Award-winning shell artist Lois Kessler of Guilford will be participating in the Unique Boutique Artisans Craft Fair to be held in Newport, Rhode Island on Saturday and Sunday, Nov. 10 and 11 from 10 a.m.-4 p.m. at the Rotunda Ballroom at Easton’s Beach.
Unique Boutique presents only professional crafters who offer top quality, designed and handmade crafts—one-of-a-kind items such as Kessler’s sailor’s valentines: octagonal, wood, shadow box frames decorated with a wide variety of small seashells to form beautiful mosaic designs.
“I love attending shows to showcase my work, but mostly to talk about this age-old craft,” Kessler said. “There’s a beautiful story behind these treasures from the sea. They are a great conversation piece that bring a sense of history as well as nautical decor to a home.”
Sailor’s valentines created today are carrying on an artistic tradition which started in the mid-1800s on the island of Barbados, a central port for sailors. While New England lore holds that homesick sailors — out at sea for months or years — made these valentines for their sweethearts, historians suggest Barbadian women and children made the shell art pieces and the sailors bought them as sentimental gifts. Many were given to loved ones at home and the designs frequently included hearts and warm messages. Replicating a compass, the eight-sided cases enclosed in glass were hinged with a locking devise to keep them closed for safe travel back home.
Original sailor’s valentines are rare and expensive, with some worth up to $40,000. They are found in private collections and museums in Britain and the United States.
“I saw an original sailor’s valentine for the first time on display at the Nantucket Whaling Museum, and then noticed others on visits to Cape Cod and Martha’s Vineyard,” said Kessler, a retired dental hygienist who first starting making these prized keepsakes more than 11 years ago. “I’m skilled working in a small, confined area, so I knew with some direction, I could learn how to design my own contemporary creations. I find making them to be like a puzzle. You have to step away from it for a while to figure out what to do next.”

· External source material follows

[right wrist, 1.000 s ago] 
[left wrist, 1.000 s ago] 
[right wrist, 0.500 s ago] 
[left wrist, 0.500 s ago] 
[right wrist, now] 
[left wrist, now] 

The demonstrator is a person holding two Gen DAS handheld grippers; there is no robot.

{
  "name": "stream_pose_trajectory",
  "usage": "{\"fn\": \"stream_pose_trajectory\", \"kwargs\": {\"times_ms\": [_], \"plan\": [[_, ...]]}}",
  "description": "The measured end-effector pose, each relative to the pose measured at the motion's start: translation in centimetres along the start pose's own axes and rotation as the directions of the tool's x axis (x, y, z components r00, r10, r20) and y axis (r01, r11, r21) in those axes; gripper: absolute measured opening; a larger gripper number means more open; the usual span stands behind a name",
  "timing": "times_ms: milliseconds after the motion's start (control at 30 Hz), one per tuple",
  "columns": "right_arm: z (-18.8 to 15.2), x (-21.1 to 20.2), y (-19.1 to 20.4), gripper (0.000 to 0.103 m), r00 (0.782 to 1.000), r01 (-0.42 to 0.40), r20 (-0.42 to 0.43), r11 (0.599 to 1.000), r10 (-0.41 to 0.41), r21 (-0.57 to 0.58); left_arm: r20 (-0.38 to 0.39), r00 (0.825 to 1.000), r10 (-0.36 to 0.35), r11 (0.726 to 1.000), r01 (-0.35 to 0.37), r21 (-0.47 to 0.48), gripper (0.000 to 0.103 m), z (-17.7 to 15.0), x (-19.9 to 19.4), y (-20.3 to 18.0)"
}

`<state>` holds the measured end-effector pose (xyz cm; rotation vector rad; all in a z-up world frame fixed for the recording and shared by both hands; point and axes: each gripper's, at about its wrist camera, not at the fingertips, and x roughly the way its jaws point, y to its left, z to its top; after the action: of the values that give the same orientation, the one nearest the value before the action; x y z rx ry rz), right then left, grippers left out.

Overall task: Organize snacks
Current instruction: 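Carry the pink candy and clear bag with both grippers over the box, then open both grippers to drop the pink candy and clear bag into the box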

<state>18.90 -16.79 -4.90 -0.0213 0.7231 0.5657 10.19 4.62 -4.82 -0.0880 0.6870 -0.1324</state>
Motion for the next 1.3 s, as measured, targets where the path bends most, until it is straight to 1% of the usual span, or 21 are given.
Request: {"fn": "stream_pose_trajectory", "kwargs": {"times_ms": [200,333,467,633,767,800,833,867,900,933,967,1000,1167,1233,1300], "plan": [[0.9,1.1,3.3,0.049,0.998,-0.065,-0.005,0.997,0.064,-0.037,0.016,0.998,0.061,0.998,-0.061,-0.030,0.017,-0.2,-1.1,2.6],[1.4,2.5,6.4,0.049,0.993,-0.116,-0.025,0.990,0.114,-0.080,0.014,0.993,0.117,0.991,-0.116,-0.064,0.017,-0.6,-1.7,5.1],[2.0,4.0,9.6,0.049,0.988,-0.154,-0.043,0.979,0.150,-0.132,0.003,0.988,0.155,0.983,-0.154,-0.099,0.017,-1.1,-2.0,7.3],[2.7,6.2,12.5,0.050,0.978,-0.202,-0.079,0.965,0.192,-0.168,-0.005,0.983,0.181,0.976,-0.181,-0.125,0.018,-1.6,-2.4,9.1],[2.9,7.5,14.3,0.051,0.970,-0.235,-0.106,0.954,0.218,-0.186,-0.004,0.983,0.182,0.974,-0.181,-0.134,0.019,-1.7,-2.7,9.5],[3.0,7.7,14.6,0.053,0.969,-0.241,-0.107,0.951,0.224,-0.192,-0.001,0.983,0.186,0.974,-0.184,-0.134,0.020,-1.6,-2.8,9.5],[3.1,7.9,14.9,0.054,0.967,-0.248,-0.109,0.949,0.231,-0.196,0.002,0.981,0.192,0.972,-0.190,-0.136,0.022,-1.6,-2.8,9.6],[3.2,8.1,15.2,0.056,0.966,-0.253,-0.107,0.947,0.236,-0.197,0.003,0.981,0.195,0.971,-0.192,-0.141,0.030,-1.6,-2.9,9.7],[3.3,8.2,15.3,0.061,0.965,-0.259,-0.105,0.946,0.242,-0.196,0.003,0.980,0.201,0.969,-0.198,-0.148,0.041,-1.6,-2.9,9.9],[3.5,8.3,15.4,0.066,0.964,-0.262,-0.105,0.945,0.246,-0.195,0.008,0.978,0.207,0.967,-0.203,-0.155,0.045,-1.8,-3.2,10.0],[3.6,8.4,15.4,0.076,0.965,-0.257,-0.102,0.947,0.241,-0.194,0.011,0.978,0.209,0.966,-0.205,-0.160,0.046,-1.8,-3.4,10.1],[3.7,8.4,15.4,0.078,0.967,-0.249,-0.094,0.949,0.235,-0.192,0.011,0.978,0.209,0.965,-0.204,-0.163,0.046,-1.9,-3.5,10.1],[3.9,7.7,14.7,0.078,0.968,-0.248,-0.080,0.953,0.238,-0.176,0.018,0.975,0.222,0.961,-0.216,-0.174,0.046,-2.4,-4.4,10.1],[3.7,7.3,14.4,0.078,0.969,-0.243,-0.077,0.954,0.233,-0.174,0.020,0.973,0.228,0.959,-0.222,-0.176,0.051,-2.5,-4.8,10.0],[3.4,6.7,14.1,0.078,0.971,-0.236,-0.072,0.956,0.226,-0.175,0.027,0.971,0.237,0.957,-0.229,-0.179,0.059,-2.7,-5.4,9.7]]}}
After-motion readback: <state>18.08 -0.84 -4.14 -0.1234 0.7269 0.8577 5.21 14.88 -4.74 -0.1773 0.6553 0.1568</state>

Her “Hearts and Flowers” sailor’s valentine was chosen for inclusion in The Directory of Traditional American Crafts and “Menuncatuck” is part of the permanent collection of The Henry Whitfield House State Museum in Guilford, Connecticut. Her work, including pocket watches and paperweights, is also available at The AquaNaut Gallery in Vineyard Haven, Martha’s Vineyard.
Ranging in price from $400 to $1,400, depending on the intricacy of the design, types of shells and other pieces used such as antique ivory (scrimshaw), Kessler’s sailor’s valentines take about 35 to 45 hours to make. The boxes were made by Clifton Cloud and the late Bill Jordan, an award-winning artist both in shell art and in making perfect, octagonal, wood boxes.
“Some of the shells I use such as limpets and nerites were used in the original sailor’s valentines found in Barbados,” Kessler explained. “I buy most of them online, but sometimes use shells that I find on local beaches or on my trips to Martha’s Vineyard.”
“I’m absolutely thrilled with my sailor’s valentine,” says Claudia Norman, a customer who bought the “Day Dreaming Mermaid” sailor’s valentine from Kessler’s Etsy site. “There’s so much detail in a really small area. It arrived quickly and in excellent condition. Truly even better than I could imagine!”